If $n_k \in max$ then $n_{k+1}$ can't be in $max$ [ Non-consecutive ]
then the max of $\{ n_0, n_1, \cdots, \color{red}{n_k}, n_{k+1} \}$ is
$max = Max(max\,, n_{k+1})$ if $n_k \notin max$ then $n_{k+1}$ could be included since $\color{red}{n_{k}}$ separates $\{n_0, \cdots, n_{k-1}\}$ and $n_{k+1}$
so we have
$max = Max(max\,, max + n_{k+1})$
// [ ] {4} 5
//
// [4, 7]
// m = 4
// curr = 7
// max = 4
// => max = 7
// ---------------
// [4, 7, 5]
// m = 4
// curr = 7
// max = 4
// ------
// m = 7
// curr = 4 + 5
// max = 7
// => max(9, 7) = 9
// ---------------
public static int maxNonConsecutiveSum(int[] arr){
int max = 0;
if(arr != null && arr.length > 0){
int len = arr.length;
int pmax = 0;
max = arr[0];
for(int i=1; i<len; i++){
int m1 = Math.max(pmax + arr[i], arr[i]);
int m2 = Math.max(max, arr[i]);
pmax = max;
max = Math.max(m1, m2);
}
}
return max;
}

Find the maximum consecutive sum from given Integer array
This is similar question.

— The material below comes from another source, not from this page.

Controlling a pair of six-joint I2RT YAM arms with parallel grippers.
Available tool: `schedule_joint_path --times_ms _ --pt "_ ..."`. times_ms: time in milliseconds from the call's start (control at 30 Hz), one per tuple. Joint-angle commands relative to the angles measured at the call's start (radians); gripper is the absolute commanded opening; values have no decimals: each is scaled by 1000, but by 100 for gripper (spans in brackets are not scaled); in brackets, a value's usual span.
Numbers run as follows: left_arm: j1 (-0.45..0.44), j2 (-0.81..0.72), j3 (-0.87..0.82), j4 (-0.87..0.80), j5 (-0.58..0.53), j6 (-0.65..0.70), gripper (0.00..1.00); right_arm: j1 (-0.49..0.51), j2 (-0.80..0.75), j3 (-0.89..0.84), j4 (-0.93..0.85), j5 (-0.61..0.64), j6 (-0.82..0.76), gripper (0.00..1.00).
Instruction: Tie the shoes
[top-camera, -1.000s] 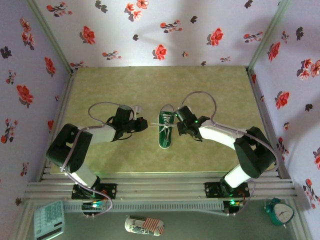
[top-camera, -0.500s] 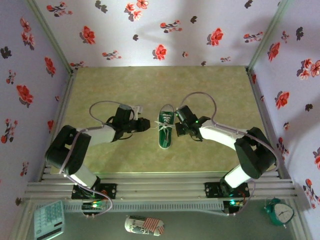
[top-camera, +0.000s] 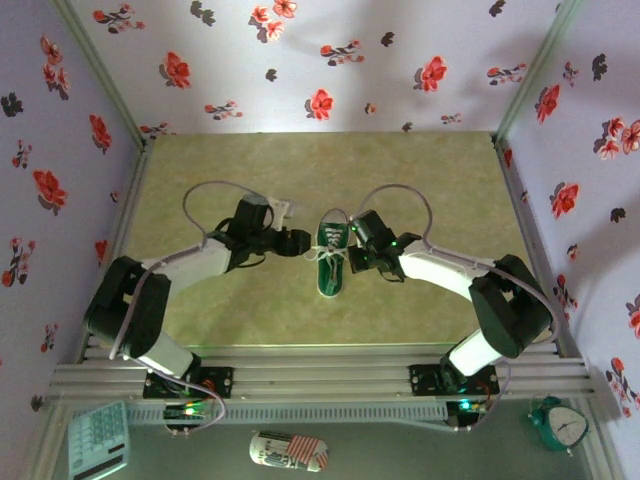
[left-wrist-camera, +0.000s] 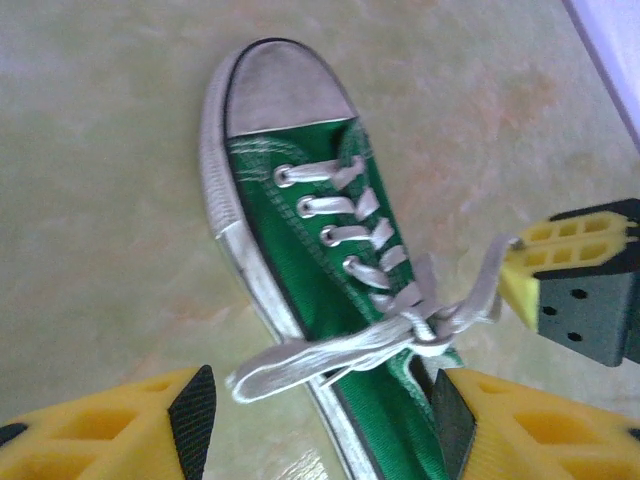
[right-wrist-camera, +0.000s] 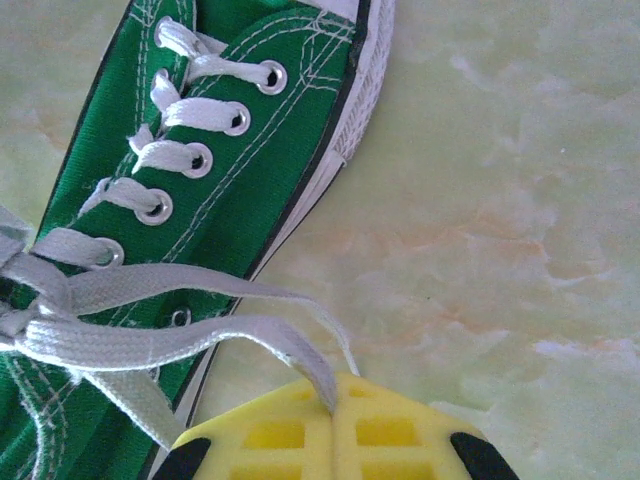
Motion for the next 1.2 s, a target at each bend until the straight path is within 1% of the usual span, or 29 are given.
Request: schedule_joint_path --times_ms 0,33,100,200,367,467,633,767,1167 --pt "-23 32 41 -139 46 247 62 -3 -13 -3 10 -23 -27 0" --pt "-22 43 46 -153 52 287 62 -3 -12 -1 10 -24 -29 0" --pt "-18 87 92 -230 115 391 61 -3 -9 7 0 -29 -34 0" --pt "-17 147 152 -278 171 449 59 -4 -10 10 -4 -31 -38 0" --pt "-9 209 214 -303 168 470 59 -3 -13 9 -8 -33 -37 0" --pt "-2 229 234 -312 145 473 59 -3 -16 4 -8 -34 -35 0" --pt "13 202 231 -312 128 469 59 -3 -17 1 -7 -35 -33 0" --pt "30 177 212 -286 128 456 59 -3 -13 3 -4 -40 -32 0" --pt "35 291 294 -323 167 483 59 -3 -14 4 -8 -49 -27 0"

Similar technic can be used to solve it
//  4, -5, 9, 7, -8, 3
//--------------------------------------------------------------------------------
// m = 0
// max = 0
//--------------------------------------------------------------------------------
// m = max(m, m+3) = 3
// max = 3
//--------------------------------------------------------------------------------
// m = max(m, m+-8) = -5 = 0
// max = 3
//--------------------------------------------------------------------------------
// m = max(m, m+7) = 7
// max = 7
//--------------------------------------------------------------------------------
// m = max(m, m+9) = 16
// max = 16
//--------------------------------------------------------------------------------
// m = max(m, m -5) = 11
// max = 16
//--------------------------------------------------------------------------------
// m = max(m, m + 4) = 15
// max = 16
//--------------------------------------------------------------------------------
public static int maxConsecutive(int[] arr) {
int m = 0;
int max = 0;
if(arr != null) {
for(int i=0; i<arr.length; i++) {
if(m + arr[i] > 0)
m = Math.max(m + arr[i], arr[i]);
else
m = 0;

if(m > max)
max = m;
}
}
return max;
}